About These Parameters

Current Age & Retirement Age
These set the number of years your 401(k) has left to grow. Even a few extra years of contributions and compounding can meaningfully change the projected balance, especially earlier in a career.
Current Balance & Annual Salary
Your starting balance is grown alongside new contributions. Salary determines the dollar size of both your contribution and the employer match, since both are typically expressed as a percentage of pay.
Contribution Rate & Employer Match
Most employers match a percentage of what you contribute, up to a cap expressed as a percentage of salary — for example "50% match up to 6% of pay" means you must contribute at least 6% to receive the maximum match.
Salary Increase & Expected Return
Salary increase compounds your dollar contributions each year even at a flat contribution rate. Expected return should reflect your actual investment mix — stock- heavy portfolios have historically returned more on average, with more year-to-year volatility, than bond-heavy ones.
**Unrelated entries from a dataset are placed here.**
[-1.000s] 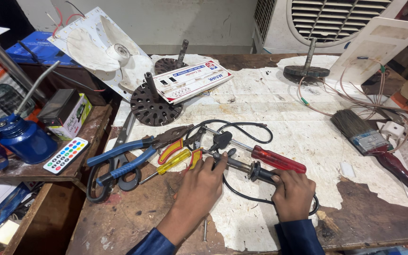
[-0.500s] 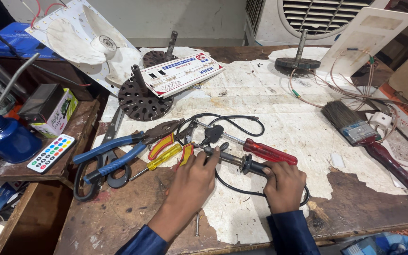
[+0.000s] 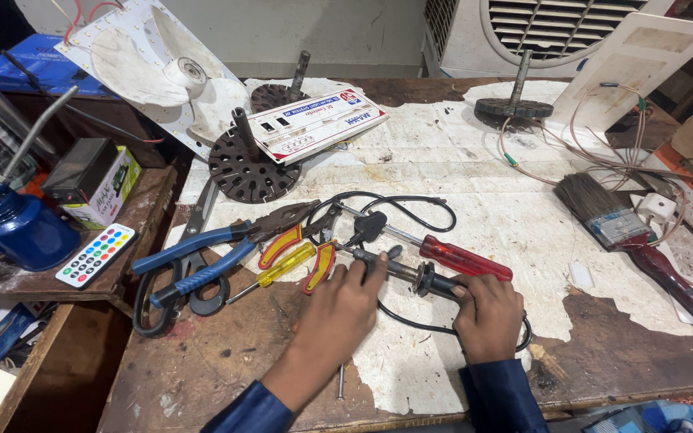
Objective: The person uses a soldering iron to heat and join wires on a small black component. They hold the component with their left hand and apply the soldering iron with their right hand, repeatedly touching the tip to the wire junctions.
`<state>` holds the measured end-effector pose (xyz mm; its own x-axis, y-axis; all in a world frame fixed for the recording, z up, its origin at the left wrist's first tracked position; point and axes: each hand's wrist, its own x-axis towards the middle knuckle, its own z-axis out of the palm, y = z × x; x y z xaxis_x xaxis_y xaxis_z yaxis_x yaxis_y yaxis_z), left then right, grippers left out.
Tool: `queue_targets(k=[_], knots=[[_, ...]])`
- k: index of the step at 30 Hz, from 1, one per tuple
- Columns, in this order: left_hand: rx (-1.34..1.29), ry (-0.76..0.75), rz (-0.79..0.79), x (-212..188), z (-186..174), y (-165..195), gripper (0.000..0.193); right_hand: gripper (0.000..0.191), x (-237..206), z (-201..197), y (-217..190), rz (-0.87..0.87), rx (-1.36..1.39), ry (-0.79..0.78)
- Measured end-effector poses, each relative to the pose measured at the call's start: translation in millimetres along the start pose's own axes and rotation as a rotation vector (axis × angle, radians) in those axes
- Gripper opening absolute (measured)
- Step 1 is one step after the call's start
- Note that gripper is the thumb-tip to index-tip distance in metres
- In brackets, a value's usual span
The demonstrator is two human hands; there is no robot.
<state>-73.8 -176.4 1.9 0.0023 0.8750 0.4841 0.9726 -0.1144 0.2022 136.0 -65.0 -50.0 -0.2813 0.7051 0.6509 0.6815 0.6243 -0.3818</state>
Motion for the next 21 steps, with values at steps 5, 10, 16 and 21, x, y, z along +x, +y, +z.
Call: queue_targets(k=[5,10,16,21], knots=[[-0.033,0.036,-0.1,1.5,-1.6,2.0,0.05,0.016,0.9,-0.1,-1.5,0.015,0.005,-0.021],[-0.048,0.063,-0.156,1.6,-9.2,0.8,0.05,0.015,1.0,-0.4,-2.2,0.001,0.002,-0.012],[-0.339,-0.066,-0.49,4.4,-20.5,9.8,0.049,0.016,1.5,0.0,-4.0,0.009,-0.01,-0.008],[-0.331,0.046,-0.426,4.2,-31.5,13.6,0.043,0.017,0.9,0.8,-4.9,0.013,-0.018,-0.006]])
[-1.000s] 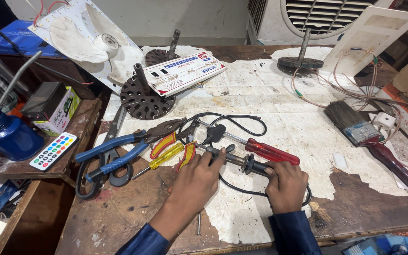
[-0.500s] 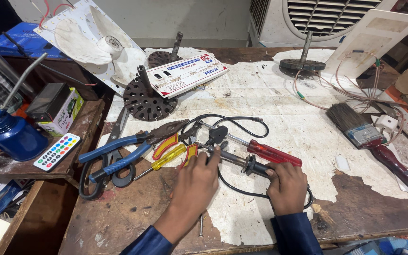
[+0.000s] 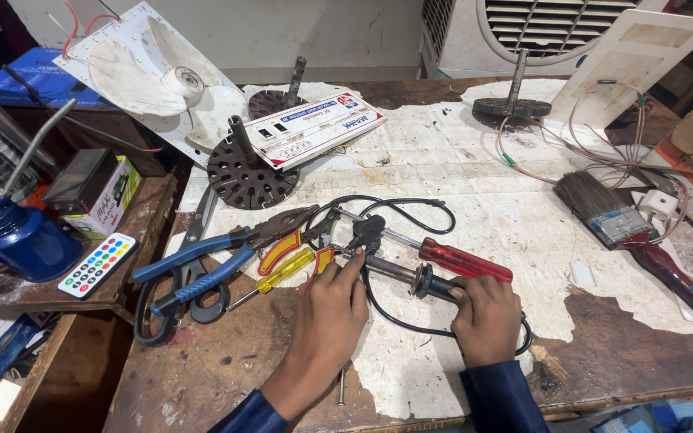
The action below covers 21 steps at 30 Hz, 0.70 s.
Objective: The person uses a soldering iron to heat and join wires on a small black component. They hold the component with their left hand and apply the soldering iron with their right hand, repeatedly touching the tip to the wire junctions.
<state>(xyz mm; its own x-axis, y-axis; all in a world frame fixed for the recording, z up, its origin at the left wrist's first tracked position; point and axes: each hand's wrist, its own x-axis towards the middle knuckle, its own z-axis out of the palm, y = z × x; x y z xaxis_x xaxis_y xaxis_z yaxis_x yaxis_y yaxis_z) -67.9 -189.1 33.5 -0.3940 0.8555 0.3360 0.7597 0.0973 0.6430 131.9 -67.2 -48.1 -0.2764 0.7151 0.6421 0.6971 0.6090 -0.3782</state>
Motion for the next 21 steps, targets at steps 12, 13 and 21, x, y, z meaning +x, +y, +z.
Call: queue_targets(k=[12,13,21], knots=[[0.087,-0.072,0.153,-2.4,13.4,-5.0,0.046,0.018,-0.1,0.8,1.1,0.009,-0.015,0.027],[0.071,-0.118,0.167,-3.5,16.1,-5.5,0.045,0.017,0.3,0.8,1.5,0.013,-0.016,0.022],[0.187,0.069,0.228,-0.5,23.9,-20.5,0.047,0.018,-0.2,-1.4,2.3,0.018,-0.008,-0.008]])
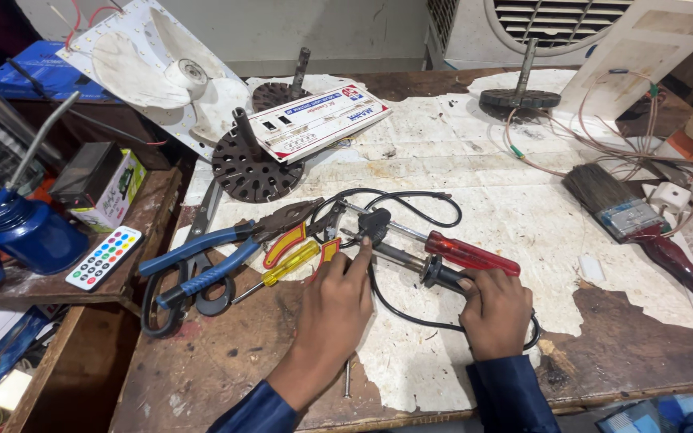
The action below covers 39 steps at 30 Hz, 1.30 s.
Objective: The person uses a soldering iron to heat and join wires on a small black component. They hold the component with their left hand and apply the soldering iron with their right hand, repeatedly touching the tip to the wire junctions.
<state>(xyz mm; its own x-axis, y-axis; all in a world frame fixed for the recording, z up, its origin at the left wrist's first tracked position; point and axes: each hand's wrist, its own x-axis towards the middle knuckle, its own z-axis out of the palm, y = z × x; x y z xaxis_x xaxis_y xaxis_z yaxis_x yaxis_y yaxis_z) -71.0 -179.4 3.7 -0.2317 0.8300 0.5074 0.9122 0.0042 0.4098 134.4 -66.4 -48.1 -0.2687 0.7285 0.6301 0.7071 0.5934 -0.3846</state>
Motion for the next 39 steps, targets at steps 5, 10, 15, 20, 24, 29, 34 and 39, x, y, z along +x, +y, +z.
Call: queue_targets(k=[5,10,15,20,24,29,34,39], knots=[[-0.007,-0.002,0.139,-3.0,8.6,1.6,0.055,0.016,0.0,1.4,0.4,-0.002,-0.01,0.006],[-0.011,0.064,0.056,-3.7,3.8,-0.7,0.054,0.013,-0.5,2.1,1.8,0.002,-0.02,0.006],[-0.063,-0.017,0.197,-3.1,4.4,4.1,0.047,0.013,-0.3,3.2,2.5,-0.013,-0.001,0.027],[-0.049,0.008,0.175,-2.2,2.8,1.6,0.053,0.012,-0.7,3.6,4.7,0.003,-0.003,0.011],[-0.049,0.013,0.155,-1.7,1.1,3.5,0.054,0.013,-1.1,3.2,5.0,-0.018,0.006,0.024],[-0.072,0.042,0.182,-1.2,2.1,6.1,0.054,0.011,-0.5,2.6,5.3,-0.023,-0.024,0.015],[-0.081,0.055,0.17,-0.5,6.5,4.0,0.051,0.013,-4.0,3.8,7.9,-0.025,-0.016,0.015],[-0.085,0.034,0.17,1.6,8.0,4.1,0.05,0.013,-3.2,4.1,11.0,-0.037,-0.036,0.007]])
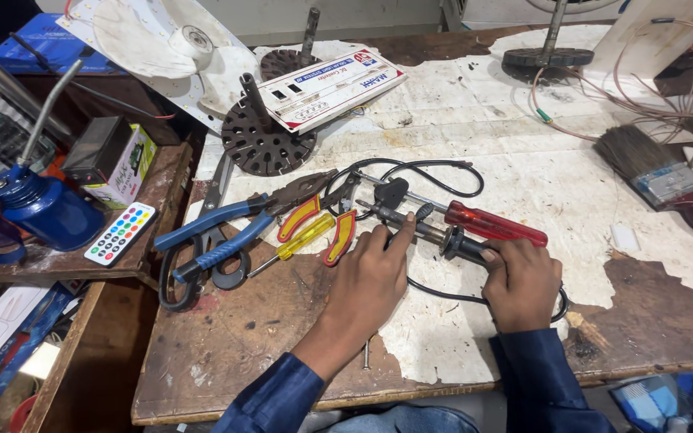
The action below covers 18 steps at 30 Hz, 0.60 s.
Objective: The person uses a soldering iron to heat and join wires on a small black component. They hold the component with their left hand and apply the soldering iron with their right hand, repeatedly touching the tip to the wire junctions.
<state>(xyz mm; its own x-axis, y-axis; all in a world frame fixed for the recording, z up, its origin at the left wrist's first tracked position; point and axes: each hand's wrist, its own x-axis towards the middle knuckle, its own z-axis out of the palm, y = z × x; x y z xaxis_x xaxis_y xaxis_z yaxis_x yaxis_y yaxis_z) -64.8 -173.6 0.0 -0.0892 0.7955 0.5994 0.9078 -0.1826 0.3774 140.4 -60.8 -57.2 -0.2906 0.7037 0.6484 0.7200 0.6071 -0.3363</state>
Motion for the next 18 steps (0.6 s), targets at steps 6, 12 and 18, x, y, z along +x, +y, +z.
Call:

Frequently Asked Questions

How much should I contribute to my 401(k)?

At minimum, enough to capture the full employer match — anything less forgoes free money. Beyond that, many savers target 10-15% of pay including the match, though the right number depends on your other savings goals and the IRS annual contribution limit.

Does the employer match count toward the IRS limit?

No — the employee elective deferral limit ($23,500 for 2025) applies only to what you personally contribute. Employer contributions fall under a separate, much higher combined limit that rarely affects typical savers.

Is this projection guaranteed?

No — this is an estimate based on a constant assumed annual return, which real investments never deliver exactly. Actual returns vary year to year, and this calculator does not account for taxes on withdrawal, fees, or changes to contribution limits over multi-decade periods.